*PROBLEM DESCRIPTION*:
Each line of the material must reappear unchanged in the answer.

*** Opening THE DATA ***

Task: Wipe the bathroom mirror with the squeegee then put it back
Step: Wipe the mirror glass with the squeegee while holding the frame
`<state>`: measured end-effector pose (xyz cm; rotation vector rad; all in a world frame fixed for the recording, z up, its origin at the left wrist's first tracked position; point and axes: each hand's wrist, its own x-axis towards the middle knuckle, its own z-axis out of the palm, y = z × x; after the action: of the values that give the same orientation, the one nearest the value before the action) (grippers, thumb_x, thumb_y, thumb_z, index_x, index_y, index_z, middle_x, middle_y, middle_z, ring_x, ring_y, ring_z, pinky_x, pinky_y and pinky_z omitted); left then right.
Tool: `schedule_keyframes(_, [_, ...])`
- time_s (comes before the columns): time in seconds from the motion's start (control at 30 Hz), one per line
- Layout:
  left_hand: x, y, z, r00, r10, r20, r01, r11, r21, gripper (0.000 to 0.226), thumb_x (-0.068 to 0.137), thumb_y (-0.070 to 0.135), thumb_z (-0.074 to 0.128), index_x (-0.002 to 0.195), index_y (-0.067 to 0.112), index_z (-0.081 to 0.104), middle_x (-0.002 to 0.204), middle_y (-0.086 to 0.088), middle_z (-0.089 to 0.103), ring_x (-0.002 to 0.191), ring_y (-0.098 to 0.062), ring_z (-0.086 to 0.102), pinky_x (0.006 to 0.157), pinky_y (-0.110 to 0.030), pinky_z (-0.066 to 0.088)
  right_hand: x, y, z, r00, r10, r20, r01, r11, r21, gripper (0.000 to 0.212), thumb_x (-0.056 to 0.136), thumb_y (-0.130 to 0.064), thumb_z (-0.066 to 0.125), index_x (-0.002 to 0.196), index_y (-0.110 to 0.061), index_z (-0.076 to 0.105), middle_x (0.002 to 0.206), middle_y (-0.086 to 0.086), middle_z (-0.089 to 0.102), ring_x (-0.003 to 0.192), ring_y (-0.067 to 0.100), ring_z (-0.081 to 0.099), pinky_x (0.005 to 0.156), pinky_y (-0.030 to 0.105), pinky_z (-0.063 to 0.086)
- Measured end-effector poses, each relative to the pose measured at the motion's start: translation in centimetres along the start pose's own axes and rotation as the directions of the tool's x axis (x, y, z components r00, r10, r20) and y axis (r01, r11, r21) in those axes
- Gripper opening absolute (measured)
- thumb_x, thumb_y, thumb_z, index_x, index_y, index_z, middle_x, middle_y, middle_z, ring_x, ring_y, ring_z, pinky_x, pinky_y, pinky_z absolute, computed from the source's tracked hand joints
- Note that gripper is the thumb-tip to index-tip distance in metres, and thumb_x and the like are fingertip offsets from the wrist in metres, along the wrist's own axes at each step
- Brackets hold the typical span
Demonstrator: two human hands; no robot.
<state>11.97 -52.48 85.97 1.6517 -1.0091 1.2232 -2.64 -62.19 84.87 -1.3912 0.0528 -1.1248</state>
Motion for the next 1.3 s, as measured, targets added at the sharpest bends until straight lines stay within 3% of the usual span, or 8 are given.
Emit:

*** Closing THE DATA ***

*SOLUTION TO THE EXERCISE*:
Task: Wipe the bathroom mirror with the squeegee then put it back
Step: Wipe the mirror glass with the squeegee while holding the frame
`<state>`: measured end-effector pose (xyz cm; rotation vector rad; all in a world frame fixed for the recording, z up, its origin at the left wrist's first tracked position; point and axes: each hand's wrist, its own x-axis towards the middle knuckle, its own z-axis out of the palm, y = z × x; after the action: of the values that give the same orientation, the one nearest the value before the action) (grippers, thumb_x, thumb_y, thumb_z, index_x, index_y, index_z, middle_x, middle_y, middle_z, ring_x, ring_y, ring_z, pinky_x, pinky_y and pinky_z omitted); left then right.
Tool: `schedule_keyframes(_, [_, ...])`
- time_s (comes before the columns): time in seconds from the motion's start (control at 30 Hz), one per line
- Layout:
  left_hand: x, y, z, r00, r10, r20, r01, r11, r21, gripper (0.000 to 0.226), thumb_x (-0.068 to 0.137), thumb_y (-0.070 to 0.135), thumb_z (-0.074 to 0.128), index_x (-0.002 to 0.195), index_y (-0.067 to 0.112), index_z (-0.081 to 0.104), middle_x (-0.002 to 0.204), middle_y (-0.086 to 0.088), middle_z (-0.089 to 0.103), ring_x (-0.002 to 0.191), ring_y (-0.098 to 0.062), ring_z (-0.086 to 0.102), pinky_x (0.006 to 0.157), pinky_y (-0.110 to 0.030), pinky_z (-0.066 to 0.088)
  right_hand: x, y, z, r00, r10, r20, r01, r11, r21, gripper (0.000 to 0.212), thumb_x (-0.056 to 0.136), thumb_y (-0.130 to 0.064), thumb_z (-0.066 to 0.125), index_x (-0.002 to 0.196), index_y (-0.110 to 0.061), index_z (-0.076 to 0.105), middle_x (0.002 to 0.206), middle_y (-0.086 to 0.086), middle_z (-0.089 to 0.102), ring_x (-0.003 to 0.192), ring_y (-0.067 to 0.100), ring_z (-0.081 to 0.099), pinky_x (0.005 to 0.156), pinky_y (-0.030 to 0.105), pinky_z (-0.063 to 0.086)
- Measured end-effector poses, each relative to the pose measured at the motion's start: translation in centimetres along the start pose's own axes and rotation as the directions of the tool's x axis (x, y, z components r00, r10, r20) and y axis (r01, r11, r21) in those axes
- Gripper opening absolute (measured)
- thumb_x, thumb_y, thumb_z, index_x, index_y, index_z, middle_x, middle_y, middle_z, ring_x, ring_y, ring_z, pinky_x, pinky_y, pinky_z absolute, computed from the source's tracked hand joints
- Note that gripper is the thumb-tip to index-tip distance in metres, and thumb_x and the like are fingertip offsets from the wrist in metres, along the wrist's own axes at each step
- Brackets hold the typical span
Demonstrator: two human hands; no robot.
<state>11.97 -52.48 85.97 1.6517 -1.0091 1.2232 -2.64 -62.19 84.87 -1.3912 0.0528 -1.1248</state>
Motion for the next 1.3 s, as measured, targets added at the sharpest bends until straight lines stay within 3% of the usual span, or 8 are given.
Emit:

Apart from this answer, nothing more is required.